Capital War Risk Demands Cooler Heads
It was probably my second summer during college when someone — I think it was my Dad — gave me the book "The Art of the Deal." At the time, the book was considered one of the current must-read business books for young guys looking to get into the professional world. Trump's style of extreme self-promotion, coupled with negotiation methods I perceived as winner take all, didn't fit with my personality. I still remember viewing his deal-making approach as: blow everything up, destabilize your counterparty, and then suggest terms favorable to your position as a solution.
From The Apprentice to the World Stage
Through some large twists of fate, Mr.
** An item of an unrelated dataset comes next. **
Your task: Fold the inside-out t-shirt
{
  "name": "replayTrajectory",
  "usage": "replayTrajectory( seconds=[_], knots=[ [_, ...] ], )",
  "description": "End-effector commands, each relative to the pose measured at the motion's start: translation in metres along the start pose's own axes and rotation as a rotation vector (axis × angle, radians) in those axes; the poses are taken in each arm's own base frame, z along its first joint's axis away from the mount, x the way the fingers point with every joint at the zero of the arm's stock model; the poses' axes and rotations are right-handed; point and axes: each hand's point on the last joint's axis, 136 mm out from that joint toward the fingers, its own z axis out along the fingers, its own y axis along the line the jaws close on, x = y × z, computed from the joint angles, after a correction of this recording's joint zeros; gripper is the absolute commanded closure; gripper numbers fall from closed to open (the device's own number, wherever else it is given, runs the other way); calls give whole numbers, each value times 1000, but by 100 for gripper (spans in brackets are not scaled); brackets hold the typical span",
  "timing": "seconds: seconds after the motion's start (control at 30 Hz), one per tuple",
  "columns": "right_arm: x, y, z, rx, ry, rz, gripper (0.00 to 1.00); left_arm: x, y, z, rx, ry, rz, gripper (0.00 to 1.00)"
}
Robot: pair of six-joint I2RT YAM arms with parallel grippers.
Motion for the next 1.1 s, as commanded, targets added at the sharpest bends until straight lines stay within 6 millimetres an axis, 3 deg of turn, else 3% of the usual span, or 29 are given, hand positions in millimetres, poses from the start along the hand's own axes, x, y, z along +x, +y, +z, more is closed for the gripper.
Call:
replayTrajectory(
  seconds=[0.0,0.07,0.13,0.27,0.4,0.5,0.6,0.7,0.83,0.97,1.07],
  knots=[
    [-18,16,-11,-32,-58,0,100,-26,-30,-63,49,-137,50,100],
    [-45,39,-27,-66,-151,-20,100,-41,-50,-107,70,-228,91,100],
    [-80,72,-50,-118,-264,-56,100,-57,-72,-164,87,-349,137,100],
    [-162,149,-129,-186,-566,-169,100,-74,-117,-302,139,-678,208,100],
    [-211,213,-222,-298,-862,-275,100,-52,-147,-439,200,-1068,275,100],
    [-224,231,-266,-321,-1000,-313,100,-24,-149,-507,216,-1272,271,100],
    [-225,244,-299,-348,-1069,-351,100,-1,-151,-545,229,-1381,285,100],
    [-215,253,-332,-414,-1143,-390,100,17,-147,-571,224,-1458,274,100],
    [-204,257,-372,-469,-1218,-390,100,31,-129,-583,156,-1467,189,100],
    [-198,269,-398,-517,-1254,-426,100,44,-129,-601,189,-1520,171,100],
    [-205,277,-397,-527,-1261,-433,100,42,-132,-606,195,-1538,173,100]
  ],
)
Trump has now become perhaps the largest focus of everyone's attention on the entire planet. Some commentators have dissected this approach and coined the phrase TACO — Trump Always Chickens Out — to describe the process of Trump suggesting grandiose policy positions which end up being watered down. Rather than seeing this as a chicken out, I simply perceive it as a scarcely evolved version of the Art of the Deal. Regardless, it's exhausting, and I'm concerned it's exhausting investors.
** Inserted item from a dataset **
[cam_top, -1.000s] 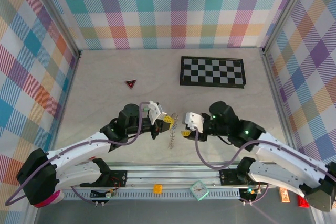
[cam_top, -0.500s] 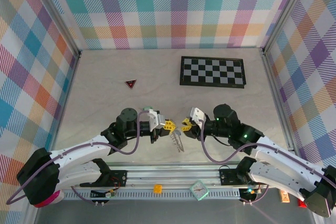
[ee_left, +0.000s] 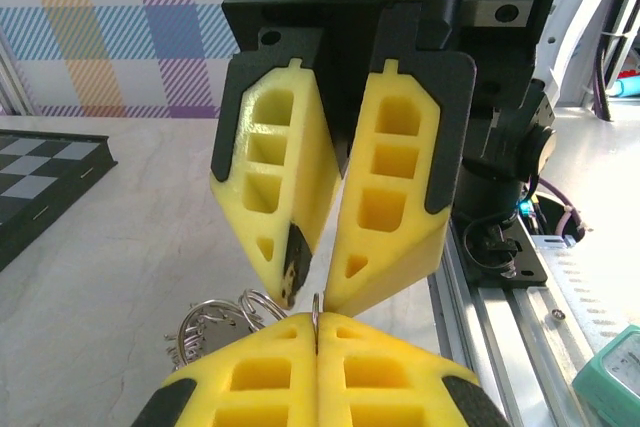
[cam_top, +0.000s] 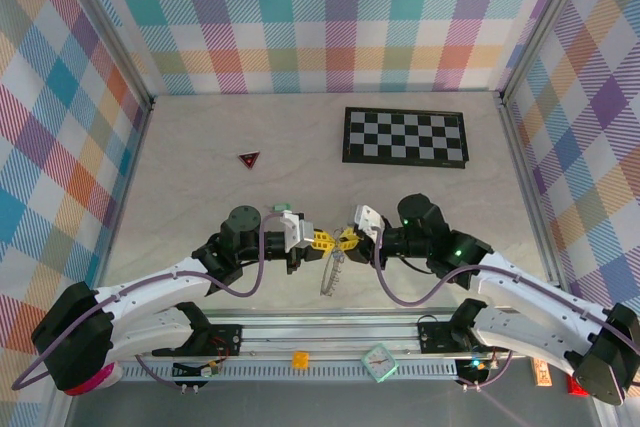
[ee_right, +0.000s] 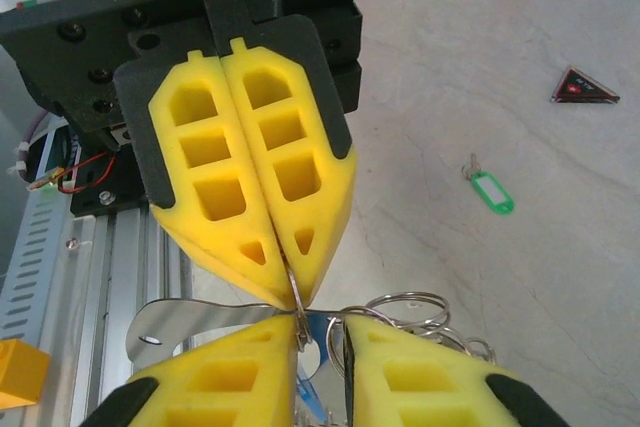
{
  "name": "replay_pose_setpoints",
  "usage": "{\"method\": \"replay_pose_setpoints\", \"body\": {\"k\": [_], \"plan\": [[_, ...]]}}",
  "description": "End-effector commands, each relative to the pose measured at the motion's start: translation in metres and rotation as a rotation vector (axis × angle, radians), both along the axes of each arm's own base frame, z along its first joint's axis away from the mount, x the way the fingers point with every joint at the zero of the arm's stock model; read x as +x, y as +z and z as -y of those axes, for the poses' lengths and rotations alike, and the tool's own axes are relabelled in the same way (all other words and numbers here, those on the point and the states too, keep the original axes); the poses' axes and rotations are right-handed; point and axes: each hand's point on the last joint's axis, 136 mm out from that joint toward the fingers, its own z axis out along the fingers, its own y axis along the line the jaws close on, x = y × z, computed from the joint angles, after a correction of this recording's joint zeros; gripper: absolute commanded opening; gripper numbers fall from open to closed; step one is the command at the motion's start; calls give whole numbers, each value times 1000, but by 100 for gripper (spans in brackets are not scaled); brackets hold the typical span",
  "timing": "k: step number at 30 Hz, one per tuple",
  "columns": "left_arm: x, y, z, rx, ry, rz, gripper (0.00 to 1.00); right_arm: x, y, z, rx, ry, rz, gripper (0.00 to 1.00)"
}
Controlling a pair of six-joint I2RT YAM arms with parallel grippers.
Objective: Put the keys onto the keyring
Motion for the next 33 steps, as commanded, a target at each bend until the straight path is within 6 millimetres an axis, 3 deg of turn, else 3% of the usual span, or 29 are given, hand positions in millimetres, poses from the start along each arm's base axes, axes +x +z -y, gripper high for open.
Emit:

Greenland, Denmark, and a New Kind of Leverage
The Trump negotiation tactic of kicking the hornet's nest to sell head nets is driving the Europeans to the brink. Unfortunately for the Europeans, beyond norms and precedent, they don't seem to have a lot of negotiating leverage — but they do have something in their back pockets which could spook financial markets. The Europeans are the U.S. Federal government's largest foreign creditors, and America owes them collectively a lot of money.
This week the Danes threw a shot across the bow when it was announced a large Danish pension fund would divest itself of its entire portfolio of U.S. government bonds. The $100 million position in U.S. Treasuries, while not significant in a $38 trillion pool of Treasury debt, is more significant from a messaging standpoint — which led to a new lexicon hitting the public: capital wars.
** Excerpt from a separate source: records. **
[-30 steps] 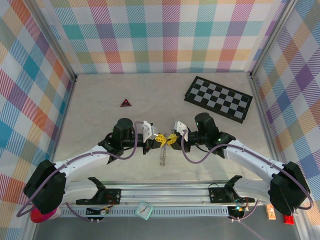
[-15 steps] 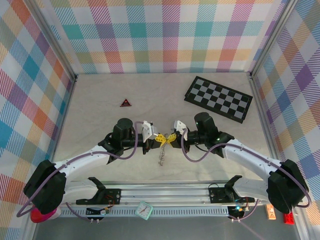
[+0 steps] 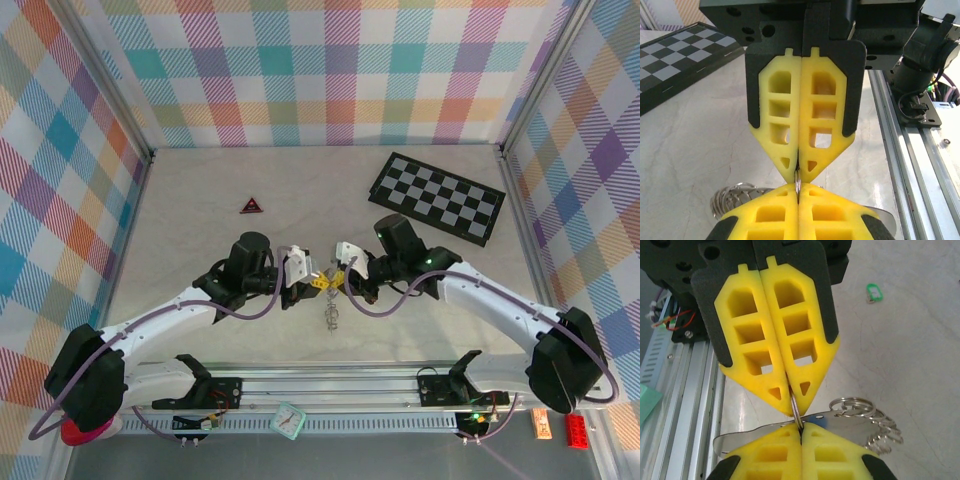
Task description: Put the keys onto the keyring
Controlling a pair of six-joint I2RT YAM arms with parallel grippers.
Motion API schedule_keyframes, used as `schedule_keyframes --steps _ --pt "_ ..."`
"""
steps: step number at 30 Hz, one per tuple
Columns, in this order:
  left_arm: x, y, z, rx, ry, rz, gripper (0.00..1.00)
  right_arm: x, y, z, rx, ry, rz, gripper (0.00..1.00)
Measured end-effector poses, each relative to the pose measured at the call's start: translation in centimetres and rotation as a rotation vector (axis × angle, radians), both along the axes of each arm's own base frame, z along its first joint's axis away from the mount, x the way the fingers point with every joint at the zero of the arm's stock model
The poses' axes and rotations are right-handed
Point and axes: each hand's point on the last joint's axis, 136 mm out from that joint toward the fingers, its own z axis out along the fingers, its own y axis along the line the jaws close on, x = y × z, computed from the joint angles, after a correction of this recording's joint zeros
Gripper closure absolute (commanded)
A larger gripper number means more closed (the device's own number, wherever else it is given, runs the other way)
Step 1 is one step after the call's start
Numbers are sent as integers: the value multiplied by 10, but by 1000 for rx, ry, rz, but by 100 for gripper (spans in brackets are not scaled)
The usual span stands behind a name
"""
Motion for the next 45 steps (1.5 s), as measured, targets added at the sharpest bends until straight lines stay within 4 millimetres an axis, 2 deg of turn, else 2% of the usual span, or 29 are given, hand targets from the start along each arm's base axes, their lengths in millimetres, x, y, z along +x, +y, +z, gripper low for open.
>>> schedule_keyframes --steps 2,3,4,7,11,17,21,26,31,38,45 --pt "-1 1 -2 13 -1 -3 100 -1 0 -1 -16 2 5 100" --pt "-1 1 -2 18 0 -5 100 -1 0 -1 -19 2 4 97" --pt "-1 1 -1 19 -3 -6 100 -1 0 0 -19 -2 1 87" --pt "0 2 -1 19 -10 -1 100 1 0 8 17 -26 -22 70" --pt "0 2 0 -21 -12 18 100 0 -9 16 90 -60 -69 68" --pt "1 0 4 -95 15 40 100 -5 -14 -5 94 0 -107 68" --pt "2 -2 13 -135 14 41 100 -3 -12 -14 92 25 -120 70" --pt "2 -5 19 -160 15 37 100 2 -8 -11 113 19 -127 76" --pt "4 -6 21 -174 22 41 100 3 -3 -14 124 43 -119 94" --pt "6 -7 18 -180 41 48 100 -1 7 -20 123 56 -86 95" --pt "7 -8 21 -187 27 47 100 3 4 -15 117 16 -114 100"
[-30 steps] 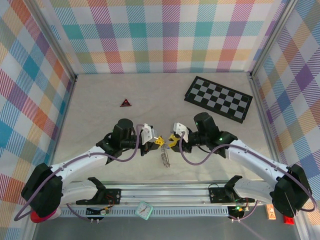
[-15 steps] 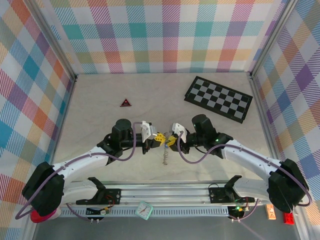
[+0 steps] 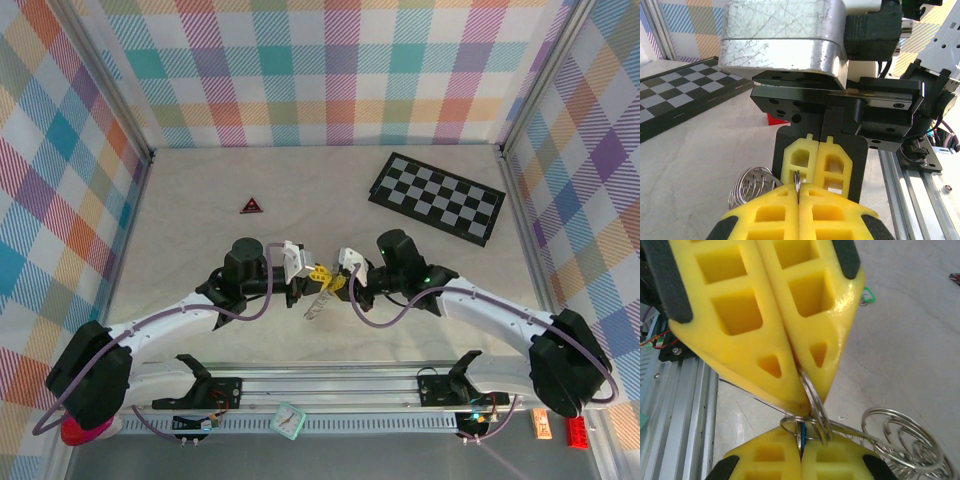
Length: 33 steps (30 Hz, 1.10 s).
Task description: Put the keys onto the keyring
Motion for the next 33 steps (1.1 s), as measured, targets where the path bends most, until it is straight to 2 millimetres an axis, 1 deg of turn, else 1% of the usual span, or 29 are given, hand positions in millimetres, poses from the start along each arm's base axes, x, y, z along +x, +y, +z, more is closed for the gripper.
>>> schedule_keyframes --steps 3,8,14,18,20,25,26,29,33 --pt "0 0 -1 4 -8 -2 100 2 -5 6 -5 -36 -24 100" --pt "-2 2 -10 41 -8 -7 100 4 -11 17 -4 -88 -53 100" --pt "-4 5 -15 67 -9 -9 100 6 -18 20 -24 -126 -77 100" --pt "-6 5 -15 82 -23 -19 100 4 -21 19 -44 -140 -76 100" --pt "-6 5 -14 89 -22 -22 93 4 -22 20 -48 -144 -75 100" --pt "-5 6 -13 100 -27 -8 65 6 -21 29 -48 -160 -78 100" --pt "-5 6 -13 101 -29 -4 60 6 -21 30 -49 -163 -77 100" --pt "-2 9 -7 88 -30 27 51 7 -22 33 -54 -171 -73 100" --pt "1 17 4 44 -62 95 47 8 -23 35 -74 -181 -74 100"
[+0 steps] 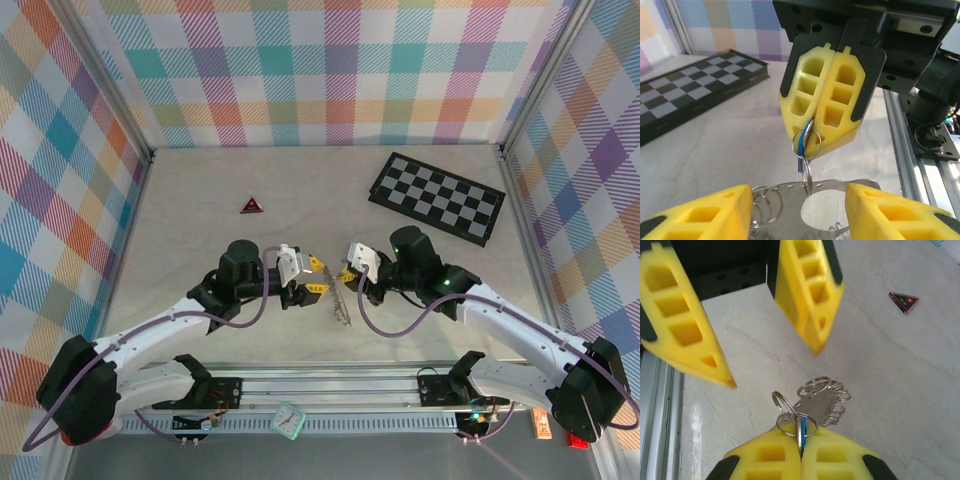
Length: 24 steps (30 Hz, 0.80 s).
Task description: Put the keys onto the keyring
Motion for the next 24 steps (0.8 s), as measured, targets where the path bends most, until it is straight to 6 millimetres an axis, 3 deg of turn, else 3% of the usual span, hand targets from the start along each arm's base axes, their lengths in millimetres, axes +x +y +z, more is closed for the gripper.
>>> schedule_keyframes --steps 2,9,17,21,24 --pt "4 7 3 -19 -17 58 33 1 0 3 -6 -4 0 100" --pt "43 53 34 -132 -37 454 30 8 13 19 -5 -7 17 100" --pt "61 131 88 -333 -106 872 17 -13 77 22 36 54 168 100" --pt "66 156 90 -358 -104 1011 12 -19 113 16 116 114 199 100" --pt "71 168 83 -335 -82 1094 6 -14 127 8 147 141 179 100"
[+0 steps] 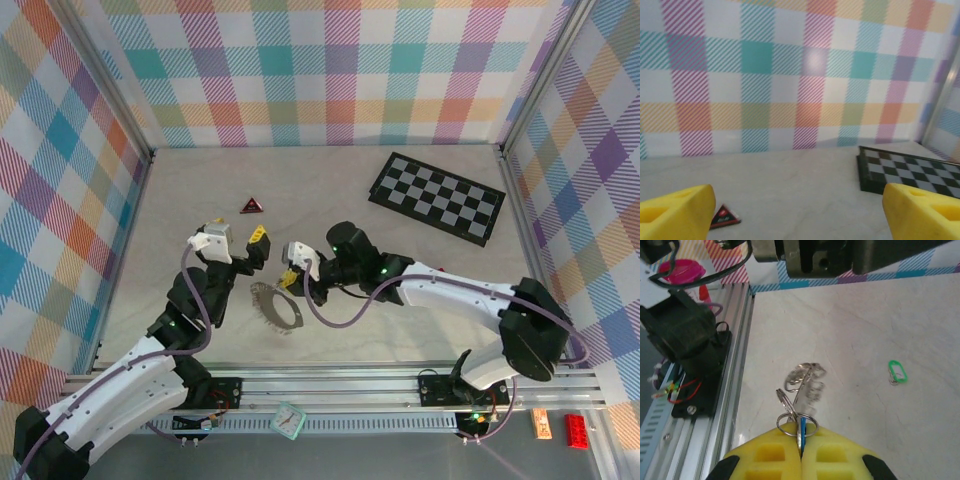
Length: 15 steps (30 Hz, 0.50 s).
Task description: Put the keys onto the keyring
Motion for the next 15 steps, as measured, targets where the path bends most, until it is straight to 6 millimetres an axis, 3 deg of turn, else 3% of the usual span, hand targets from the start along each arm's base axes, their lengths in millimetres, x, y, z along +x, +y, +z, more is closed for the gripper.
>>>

Capital Wars: A New and Dangerous Concept
Economic pundits have been postulating about the prospects of capital wars for some time. In the highly integrated global financial system, when so much of U.S. debt is owned internationally by rivals and allies alike, the management of this debt could become a tool of geopolitical influence. This is the only incident I recall of the selling of U.S. Treasury holdings being timed with political dissent. With this seal being broken, I'm concerned it may not be the last.
There are many underlying reasons why weaponizing financial holdings is counterproductive, and in my opinion large-scale capital battles over U.S. Treasury securities is unlikely. But it would be naive to think this type of rhetoric doesn't have the capacity to roil markets — and this week as I write this column, markets are roiling. We can only hope cooler heads prevail.
The opinions voiced in this material are for general information only and are not intended to provide specific advice or recommendations for any individual. Stock investing includes risks, including fluctuating prices and loss of principal. No investment strategy can guarantee a profit or preserve against loss. Past performance is not a guarantee of future results. Government bonds and Treasury bills are guaranteed by the US government as to the timely payment of principal and interest and, if held to maturity, offer a fixed rate of return and fixed principal value.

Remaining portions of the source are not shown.